● Extracted information
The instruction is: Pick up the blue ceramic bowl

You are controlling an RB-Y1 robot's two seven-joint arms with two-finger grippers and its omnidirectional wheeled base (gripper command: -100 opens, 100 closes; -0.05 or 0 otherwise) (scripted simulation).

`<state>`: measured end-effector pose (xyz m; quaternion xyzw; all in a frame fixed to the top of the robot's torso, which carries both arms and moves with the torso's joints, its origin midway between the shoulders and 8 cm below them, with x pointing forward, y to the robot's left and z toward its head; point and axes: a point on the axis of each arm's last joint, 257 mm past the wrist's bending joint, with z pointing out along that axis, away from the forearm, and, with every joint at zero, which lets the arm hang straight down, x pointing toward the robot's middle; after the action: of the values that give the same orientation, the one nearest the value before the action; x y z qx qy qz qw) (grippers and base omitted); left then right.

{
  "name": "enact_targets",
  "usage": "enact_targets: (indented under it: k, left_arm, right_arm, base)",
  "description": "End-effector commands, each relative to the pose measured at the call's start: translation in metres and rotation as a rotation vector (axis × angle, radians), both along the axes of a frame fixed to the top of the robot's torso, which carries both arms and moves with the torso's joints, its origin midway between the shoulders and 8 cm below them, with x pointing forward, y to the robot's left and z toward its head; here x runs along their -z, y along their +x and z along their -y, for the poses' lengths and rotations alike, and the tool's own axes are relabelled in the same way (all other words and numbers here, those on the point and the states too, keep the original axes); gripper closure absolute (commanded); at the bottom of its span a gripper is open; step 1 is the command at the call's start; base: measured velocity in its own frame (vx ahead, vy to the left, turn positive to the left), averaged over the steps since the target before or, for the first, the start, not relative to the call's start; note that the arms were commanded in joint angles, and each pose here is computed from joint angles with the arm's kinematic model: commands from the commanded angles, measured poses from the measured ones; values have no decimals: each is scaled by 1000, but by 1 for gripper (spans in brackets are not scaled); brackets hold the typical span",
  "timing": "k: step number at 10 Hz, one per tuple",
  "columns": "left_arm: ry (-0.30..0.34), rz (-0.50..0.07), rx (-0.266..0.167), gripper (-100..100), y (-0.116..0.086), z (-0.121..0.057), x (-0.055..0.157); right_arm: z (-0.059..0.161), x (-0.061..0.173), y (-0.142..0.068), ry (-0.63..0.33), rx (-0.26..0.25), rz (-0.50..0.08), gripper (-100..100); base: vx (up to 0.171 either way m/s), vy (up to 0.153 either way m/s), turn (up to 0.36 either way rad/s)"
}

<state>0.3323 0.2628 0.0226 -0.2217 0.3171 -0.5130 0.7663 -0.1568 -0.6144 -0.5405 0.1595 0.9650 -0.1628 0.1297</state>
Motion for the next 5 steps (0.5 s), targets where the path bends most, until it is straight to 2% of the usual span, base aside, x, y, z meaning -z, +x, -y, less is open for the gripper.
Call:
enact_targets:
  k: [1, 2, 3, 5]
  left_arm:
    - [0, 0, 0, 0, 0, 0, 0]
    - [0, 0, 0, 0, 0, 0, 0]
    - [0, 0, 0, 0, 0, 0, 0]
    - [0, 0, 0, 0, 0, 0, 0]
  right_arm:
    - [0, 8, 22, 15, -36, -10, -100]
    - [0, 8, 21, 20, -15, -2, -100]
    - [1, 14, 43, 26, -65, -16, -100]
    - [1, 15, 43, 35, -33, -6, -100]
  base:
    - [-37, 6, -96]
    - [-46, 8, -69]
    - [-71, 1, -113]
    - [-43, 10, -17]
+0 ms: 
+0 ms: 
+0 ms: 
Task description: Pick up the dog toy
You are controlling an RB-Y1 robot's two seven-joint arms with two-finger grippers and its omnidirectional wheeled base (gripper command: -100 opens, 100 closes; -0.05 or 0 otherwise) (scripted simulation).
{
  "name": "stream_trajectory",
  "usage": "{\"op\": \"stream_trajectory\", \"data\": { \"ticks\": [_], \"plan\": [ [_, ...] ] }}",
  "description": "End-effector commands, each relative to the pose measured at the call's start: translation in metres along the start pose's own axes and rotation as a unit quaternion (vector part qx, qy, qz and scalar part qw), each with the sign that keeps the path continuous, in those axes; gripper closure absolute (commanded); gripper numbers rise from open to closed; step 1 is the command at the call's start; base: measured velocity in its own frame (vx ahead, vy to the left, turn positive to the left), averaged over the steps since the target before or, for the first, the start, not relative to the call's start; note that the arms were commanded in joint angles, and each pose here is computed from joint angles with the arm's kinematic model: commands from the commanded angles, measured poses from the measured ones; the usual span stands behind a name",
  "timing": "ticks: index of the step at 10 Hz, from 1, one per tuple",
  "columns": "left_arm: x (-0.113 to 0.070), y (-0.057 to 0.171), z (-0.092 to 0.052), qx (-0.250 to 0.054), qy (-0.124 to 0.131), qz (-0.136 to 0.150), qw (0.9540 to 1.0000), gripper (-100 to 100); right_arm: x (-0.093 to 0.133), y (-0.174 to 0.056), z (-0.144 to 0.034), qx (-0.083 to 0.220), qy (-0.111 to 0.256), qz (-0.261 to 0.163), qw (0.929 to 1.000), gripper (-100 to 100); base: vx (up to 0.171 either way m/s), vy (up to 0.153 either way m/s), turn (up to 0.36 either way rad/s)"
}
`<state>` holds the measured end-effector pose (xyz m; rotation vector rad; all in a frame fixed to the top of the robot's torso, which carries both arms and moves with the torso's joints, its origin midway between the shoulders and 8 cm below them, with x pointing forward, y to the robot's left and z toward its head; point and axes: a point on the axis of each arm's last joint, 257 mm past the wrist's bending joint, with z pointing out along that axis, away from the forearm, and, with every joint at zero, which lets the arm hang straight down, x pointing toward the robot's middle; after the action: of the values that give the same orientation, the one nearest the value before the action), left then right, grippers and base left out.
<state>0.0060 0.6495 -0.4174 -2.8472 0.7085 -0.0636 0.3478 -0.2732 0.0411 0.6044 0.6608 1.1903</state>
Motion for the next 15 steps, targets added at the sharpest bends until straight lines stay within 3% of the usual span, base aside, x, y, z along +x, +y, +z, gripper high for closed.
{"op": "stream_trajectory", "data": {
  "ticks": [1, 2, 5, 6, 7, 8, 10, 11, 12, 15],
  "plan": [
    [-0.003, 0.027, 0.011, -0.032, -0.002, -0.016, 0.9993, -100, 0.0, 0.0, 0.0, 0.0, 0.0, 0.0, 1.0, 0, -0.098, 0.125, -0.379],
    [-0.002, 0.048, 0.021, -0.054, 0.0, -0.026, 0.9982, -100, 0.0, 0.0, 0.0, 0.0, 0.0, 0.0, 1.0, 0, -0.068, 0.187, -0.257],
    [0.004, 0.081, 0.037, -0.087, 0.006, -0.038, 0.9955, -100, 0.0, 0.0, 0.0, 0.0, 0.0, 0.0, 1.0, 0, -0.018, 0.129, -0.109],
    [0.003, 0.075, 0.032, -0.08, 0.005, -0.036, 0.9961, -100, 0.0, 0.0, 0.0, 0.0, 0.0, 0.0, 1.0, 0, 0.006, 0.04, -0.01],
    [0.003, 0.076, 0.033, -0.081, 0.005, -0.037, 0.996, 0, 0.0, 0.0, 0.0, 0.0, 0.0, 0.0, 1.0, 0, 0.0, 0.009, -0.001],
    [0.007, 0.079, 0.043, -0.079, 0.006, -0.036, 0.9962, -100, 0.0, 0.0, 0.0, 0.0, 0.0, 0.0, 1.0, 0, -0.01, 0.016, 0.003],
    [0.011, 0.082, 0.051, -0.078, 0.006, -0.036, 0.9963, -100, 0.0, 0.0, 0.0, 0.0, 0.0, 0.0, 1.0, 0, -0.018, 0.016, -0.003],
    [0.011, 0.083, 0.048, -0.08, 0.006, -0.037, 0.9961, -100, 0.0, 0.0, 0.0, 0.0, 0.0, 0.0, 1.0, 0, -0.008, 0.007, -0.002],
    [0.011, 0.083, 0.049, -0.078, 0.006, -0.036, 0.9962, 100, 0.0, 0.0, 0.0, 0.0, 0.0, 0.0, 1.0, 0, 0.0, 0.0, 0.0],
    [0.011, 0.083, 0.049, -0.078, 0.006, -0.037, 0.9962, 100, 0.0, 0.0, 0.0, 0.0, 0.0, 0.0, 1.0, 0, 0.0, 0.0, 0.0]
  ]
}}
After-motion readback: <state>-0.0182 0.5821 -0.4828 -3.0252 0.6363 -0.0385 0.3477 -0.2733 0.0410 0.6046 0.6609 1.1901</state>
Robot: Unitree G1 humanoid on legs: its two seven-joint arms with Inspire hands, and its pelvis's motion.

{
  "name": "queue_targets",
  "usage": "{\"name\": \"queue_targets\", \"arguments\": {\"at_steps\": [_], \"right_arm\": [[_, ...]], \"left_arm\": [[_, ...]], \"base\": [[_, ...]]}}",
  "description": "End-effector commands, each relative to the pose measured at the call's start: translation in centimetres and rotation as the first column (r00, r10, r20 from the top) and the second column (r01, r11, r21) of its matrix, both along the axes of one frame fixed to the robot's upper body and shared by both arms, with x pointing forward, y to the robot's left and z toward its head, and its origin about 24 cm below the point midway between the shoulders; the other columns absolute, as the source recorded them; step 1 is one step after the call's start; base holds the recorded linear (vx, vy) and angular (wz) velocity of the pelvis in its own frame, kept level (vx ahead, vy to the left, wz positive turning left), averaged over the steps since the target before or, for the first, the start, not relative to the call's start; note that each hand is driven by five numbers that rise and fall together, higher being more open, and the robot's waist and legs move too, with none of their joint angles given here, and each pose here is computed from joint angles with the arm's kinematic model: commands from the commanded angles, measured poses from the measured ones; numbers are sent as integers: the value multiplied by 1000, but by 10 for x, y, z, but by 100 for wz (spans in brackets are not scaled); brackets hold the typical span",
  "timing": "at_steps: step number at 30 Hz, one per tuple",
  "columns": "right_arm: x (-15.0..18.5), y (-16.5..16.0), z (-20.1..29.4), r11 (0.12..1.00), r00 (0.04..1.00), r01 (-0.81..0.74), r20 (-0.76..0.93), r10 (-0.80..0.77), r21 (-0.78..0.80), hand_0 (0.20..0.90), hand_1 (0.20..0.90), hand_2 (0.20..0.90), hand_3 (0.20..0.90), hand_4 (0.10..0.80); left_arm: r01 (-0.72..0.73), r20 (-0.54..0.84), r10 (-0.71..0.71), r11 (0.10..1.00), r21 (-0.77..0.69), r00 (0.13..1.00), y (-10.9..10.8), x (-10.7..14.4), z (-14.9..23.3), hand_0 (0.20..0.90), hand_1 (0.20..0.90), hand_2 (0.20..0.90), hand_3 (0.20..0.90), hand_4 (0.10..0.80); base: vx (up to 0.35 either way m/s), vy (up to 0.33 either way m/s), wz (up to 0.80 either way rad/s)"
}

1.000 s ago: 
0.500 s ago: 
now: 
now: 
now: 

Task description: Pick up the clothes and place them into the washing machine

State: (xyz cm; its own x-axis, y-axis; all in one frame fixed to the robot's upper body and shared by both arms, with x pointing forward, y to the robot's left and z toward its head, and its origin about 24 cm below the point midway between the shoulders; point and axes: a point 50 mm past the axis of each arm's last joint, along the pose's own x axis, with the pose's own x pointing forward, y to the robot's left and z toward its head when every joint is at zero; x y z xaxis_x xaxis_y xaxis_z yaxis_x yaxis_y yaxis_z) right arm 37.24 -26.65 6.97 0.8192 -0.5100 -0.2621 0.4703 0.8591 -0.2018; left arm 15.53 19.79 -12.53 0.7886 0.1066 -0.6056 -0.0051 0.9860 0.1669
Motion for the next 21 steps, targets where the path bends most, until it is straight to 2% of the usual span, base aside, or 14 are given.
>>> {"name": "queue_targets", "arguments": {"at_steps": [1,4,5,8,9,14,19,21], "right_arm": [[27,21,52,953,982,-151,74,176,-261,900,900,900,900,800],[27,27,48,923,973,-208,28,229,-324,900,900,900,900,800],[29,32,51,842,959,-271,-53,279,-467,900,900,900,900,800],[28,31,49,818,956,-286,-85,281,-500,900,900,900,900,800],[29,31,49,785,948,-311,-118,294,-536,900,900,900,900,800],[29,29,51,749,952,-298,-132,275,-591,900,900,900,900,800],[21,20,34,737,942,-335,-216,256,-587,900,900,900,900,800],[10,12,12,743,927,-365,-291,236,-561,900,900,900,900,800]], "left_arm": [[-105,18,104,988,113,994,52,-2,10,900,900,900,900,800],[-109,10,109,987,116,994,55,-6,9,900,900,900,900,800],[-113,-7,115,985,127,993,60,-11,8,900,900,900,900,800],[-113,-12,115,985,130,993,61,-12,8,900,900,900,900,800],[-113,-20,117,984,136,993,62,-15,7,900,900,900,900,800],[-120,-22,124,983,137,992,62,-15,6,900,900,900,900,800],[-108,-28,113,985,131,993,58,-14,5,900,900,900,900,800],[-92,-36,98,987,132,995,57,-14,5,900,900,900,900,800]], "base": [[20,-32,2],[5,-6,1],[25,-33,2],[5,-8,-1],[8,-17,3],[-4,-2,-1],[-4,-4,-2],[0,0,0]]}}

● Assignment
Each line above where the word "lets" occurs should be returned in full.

● Answer to this problem
`<state>`: measured end-effector pose (xyz m; quaternion xyzw; all in a frame fixed to the top of the robot's torso, which carries both arms and moves with the torso's joints, its origin midway between the shoulders and 8 cm below them, with x pointing forward, y to the robot's left and z toward its head; point and axes: a point on the axis of each arm's last joint, 257 mm past the wrist's bending joint, with z pointing out along that axis, away from the forearm, and, with every joint at zero, which lets the arm hang straight down, x pointing toward the robot's middle; after the action: of the values that give the same orientation, the one nearest the value before the action; x y z qx qy qz qw) (grippers and base omitted); left then right.
`<state>` holds the measured end-effector pose (xyz m; rotation vector rad; all in a frame fixed to the top of the robot's torso, which carries both arms and moves with the torso's joints, its origin midway between the shoulders and 8 cm below them, with x pointing forward, y to the robot's left and z toward its head; point and axes: a point on the axis of each arm's last joint, 257 mm past the wrist's bending joint, with z pointing out along that axis, away from the forearm, and, with every joint at zero, which lets the arm hang straight down, x pointing toward the robot's middle; after the action: of the values that give the same orientation, the one nearest the value before the action), left then right, grippers and base left out.

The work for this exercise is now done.